While most previous studies have shown improved survival in groups with a longer PFS, some have reported that the PFS had no impact on prognosis.5,7-9,11-15,17,18,20 In the present study, a longer PFS improved overall survival after secondary cytoreductive surgery. To our knowledge, there has been no studies that have showed that the site of recurrence affected survival in patients with recurrent epithelial ovarian cancer. The observed relation between the site of recurrent tumor and survival may reflect the difficulty of complete cytoreduction and the inherent aggressive biology of the tumor.
In terms of previous studies, while the largest dimension of residual tumor and PFS were often found to influence survival, other factors were also identified, albeit less consistently. These factors include the use of postoperative chemotherapy, absence of ascites at recurrence, use of preoperative induction chemotherapy, a smaller number of recurrent lesions, fewer prior chemotherapy combinations, younger age, good performance status, and absence of liver metastasis.5-7,11,13,14,16-18,20 In the present study, univariate analysis showed that the number of recurrence sites, site of recurrence, and PFS were significant factors which affected the overall survival duration.
Multivariate analysis identified the site of recurrence and PFS as factors which affected overall survival.
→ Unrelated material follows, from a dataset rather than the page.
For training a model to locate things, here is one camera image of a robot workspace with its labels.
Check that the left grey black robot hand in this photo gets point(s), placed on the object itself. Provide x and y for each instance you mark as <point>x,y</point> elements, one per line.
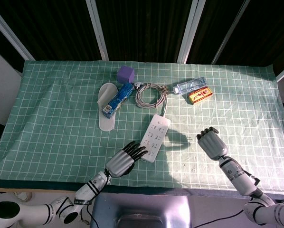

Because this study was retrospective, it has limitations in terms of selection bias from the individual selection of patients and interpretation of the data. There were only 10 patients (18.5%) who had undergone primary cytoreductive surgery at the National Caner Center, while the remaining patients were referred from other hospitals after primary cytoreductive surgery. Because the limitation of primary cytoreductive surgery data, we were unable to incorporate the potential impact of this factor on overall survival.
In summary, the current study found that patients with recurrent disease after a PFS of more than 12 months and patients with tumors located within the pelvis may benefit from optimal secondary cytoreductive surgery. Maximizing the benefits of secondary cytoreductive surgery appears to require prudent patient selection and surgical approaches designed to ensure optimal cytoreduction. In the present study, such aggressive surgical techniques were associated with acceptable levels of morbidity and mortality. Ideally, to evaluate both the role and the selection criteria for secondary cytoreductive surgery a large, multi-institutional, and prospective study should be mandated.